[Start of Attachment]
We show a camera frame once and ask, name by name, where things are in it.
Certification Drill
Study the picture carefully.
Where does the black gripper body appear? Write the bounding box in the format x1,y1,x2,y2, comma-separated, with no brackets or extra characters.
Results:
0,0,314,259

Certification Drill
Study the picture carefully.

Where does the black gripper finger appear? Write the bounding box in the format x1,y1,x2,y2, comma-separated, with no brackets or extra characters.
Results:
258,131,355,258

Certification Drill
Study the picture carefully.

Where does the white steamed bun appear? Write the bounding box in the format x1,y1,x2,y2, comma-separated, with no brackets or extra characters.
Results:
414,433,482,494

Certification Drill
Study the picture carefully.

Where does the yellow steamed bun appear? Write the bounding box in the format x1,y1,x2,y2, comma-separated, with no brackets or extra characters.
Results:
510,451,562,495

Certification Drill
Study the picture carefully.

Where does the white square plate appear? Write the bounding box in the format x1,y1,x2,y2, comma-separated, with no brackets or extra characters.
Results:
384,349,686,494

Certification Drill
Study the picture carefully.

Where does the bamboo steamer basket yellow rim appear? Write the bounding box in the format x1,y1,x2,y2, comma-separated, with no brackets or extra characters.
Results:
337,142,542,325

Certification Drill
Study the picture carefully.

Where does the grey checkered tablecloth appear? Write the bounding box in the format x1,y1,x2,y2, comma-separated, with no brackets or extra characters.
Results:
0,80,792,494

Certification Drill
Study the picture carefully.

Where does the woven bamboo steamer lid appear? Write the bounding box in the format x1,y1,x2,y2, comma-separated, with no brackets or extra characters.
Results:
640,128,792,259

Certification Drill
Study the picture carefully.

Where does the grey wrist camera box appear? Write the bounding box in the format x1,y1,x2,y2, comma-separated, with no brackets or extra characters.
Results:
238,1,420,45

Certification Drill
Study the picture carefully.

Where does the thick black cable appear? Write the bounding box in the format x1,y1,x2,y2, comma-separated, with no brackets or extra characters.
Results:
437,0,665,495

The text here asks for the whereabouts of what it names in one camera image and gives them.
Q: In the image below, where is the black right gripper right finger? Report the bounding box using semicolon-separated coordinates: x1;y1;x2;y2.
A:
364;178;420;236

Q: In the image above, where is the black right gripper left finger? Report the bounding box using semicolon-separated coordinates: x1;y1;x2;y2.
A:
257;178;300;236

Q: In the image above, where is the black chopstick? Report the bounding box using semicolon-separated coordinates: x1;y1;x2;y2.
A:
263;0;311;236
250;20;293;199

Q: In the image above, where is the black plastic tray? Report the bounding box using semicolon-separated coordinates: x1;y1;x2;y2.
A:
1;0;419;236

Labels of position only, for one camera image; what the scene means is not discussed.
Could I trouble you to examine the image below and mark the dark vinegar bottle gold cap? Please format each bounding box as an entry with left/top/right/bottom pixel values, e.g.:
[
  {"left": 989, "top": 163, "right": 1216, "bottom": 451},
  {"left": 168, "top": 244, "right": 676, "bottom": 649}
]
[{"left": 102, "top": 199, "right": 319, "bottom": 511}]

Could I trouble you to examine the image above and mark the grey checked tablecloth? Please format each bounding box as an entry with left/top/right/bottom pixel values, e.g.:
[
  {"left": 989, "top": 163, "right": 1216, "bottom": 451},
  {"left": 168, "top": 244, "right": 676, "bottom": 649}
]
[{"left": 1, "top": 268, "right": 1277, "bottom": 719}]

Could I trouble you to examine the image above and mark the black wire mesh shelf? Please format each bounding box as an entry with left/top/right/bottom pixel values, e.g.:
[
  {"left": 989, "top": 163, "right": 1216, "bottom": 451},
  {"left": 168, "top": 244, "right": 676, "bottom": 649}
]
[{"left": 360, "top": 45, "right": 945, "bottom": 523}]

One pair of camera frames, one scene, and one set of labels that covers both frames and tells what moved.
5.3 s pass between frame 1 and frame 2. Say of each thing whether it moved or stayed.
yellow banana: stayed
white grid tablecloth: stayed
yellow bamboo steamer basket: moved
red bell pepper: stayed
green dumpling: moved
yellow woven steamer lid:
[End of Attachment]
-- WHAT TO PRODUCE --
Copy every record above verbatim and in full.

-- ANSWER SPACE --
We show a camera frame once and ask, name by name, where things are in it.
Certification Drill
Study the picture carefully.
Where does the black gripper body appear? Write the bounding box in the format x1,y1,x2,y2, comma-separated, with no brackets or extra characters.
Results:
0,0,314,259

Certification Drill
Study the picture carefully.

Where does the black gripper finger appear? Write the bounding box in the format x1,y1,x2,y2, comma-separated, with no brackets or extra characters.
Results:
258,131,355,258

Certification Drill
Study the picture carefully.

Where does the white steamed bun appear? Write the bounding box in the format x1,y1,x2,y2, comma-separated, with no brackets or extra characters.
Results:
414,433,482,494

Certification Drill
Study the picture carefully.

Where does the yellow steamed bun appear? Write the bounding box in the format x1,y1,x2,y2, comma-separated, with no brackets or extra characters.
Results:
510,451,562,495

Certification Drill
Study the picture carefully.

Where does the white square plate appear? Write the bounding box in the format x1,y1,x2,y2, comma-separated, with no brackets or extra characters.
Results:
384,349,686,494

Certification Drill
Study the picture carefully.

Where does the bamboo steamer basket yellow rim appear? Write the bounding box in the format x1,y1,x2,y2, comma-separated, with no brackets or extra characters.
Results:
337,142,542,325

Certification Drill
Study the picture carefully.

Where does the grey checkered tablecloth appear? Write the bounding box in the format x1,y1,x2,y2, comma-separated, with no brackets or extra characters.
Results:
0,80,792,494

Certification Drill
Study the picture carefully.

Where does the woven bamboo steamer lid appear? Write the bounding box in the format x1,y1,x2,y2, comma-separated, with no brackets or extra characters.
Results:
640,128,792,259

Certification Drill
Study the picture carefully.

Where does the grey wrist camera box appear? Write the bounding box in the format x1,y1,x2,y2, comma-separated, with no brackets or extra characters.
Results:
238,1,420,45

Certification Drill
Study the picture carefully.

Where does the thick black cable appear? Write the bounding box in the format x1,y1,x2,y2, comma-separated, with no brackets or extra characters.
Results:
437,0,665,495

The text here asks for the whereabouts of what it names in one camera image and gives them.
Q: In the image below, where is the black right gripper right finger? Report the bounding box using semicolon-separated coordinates: x1;y1;x2;y2.
A:
364;178;420;236

Q: In the image above, where is the black right gripper left finger? Report the bounding box using semicolon-separated coordinates: x1;y1;x2;y2.
A:
257;178;300;236

Q: In the image above, where is the black chopstick? Report the bounding box using semicolon-separated coordinates: x1;y1;x2;y2.
A:
263;0;311;236
250;20;293;199

Q: In the image above, where is the black plastic tray? Report the bounding box using semicolon-separated coordinates: x1;y1;x2;y2.
A:
1;0;419;236

Labels of position only, for one camera image; what the scene means is not discussed.
Could I trouble you to examine the image below and mark the dark vinegar bottle gold cap? Please format each bounding box as an entry with left/top/right/bottom pixel values, e.g.:
[
  {"left": 989, "top": 163, "right": 1216, "bottom": 451},
  {"left": 168, "top": 244, "right": 676, "bottom": 649}
]
[{"left": 102, "top": 199, "right": 319, "bottom": 511}]

Could I trouble you to examine the image above and mark the grey checked tablecloth? Please format each bounding box as an entry with left/top/right/bottom pixel values, e.g.:
[
  {"left": 989, "top": 163, "right": 1216, "bottom": 451},
  {"left": 168, "top": 244, "right": 676, "bottom": 649}
]
[{"left": 1, "top": 268, "right": 1277, "bottom": 719}]

Could I trouble you to examine the image above and mark the black wire mesh shelf? Please format each bounding box as an entry with left/top/right/bottom pixel values, e.g.:
[
  {"left": 989, "top": 163, "right": 1216, "bottom": 451},
  {"left": 168, "top": 244, "right": 676, "bottom": 649}
]
[{"left": 360, "top": 45, "right": 945, "bottom": 523}]

One pair of camera frames, one scene, and one set of labels that covers both frames and tells what moved.
5.3 s pass between frame 1 and frame 2. Say of each thing whether it moved or stayed.
yellow banana: stayed
white grid tablecloth: stayed
yellow bamboo steamer basket: moved
red bell pepper: stayed
green dumpling: moved
yellow woven steamer lid:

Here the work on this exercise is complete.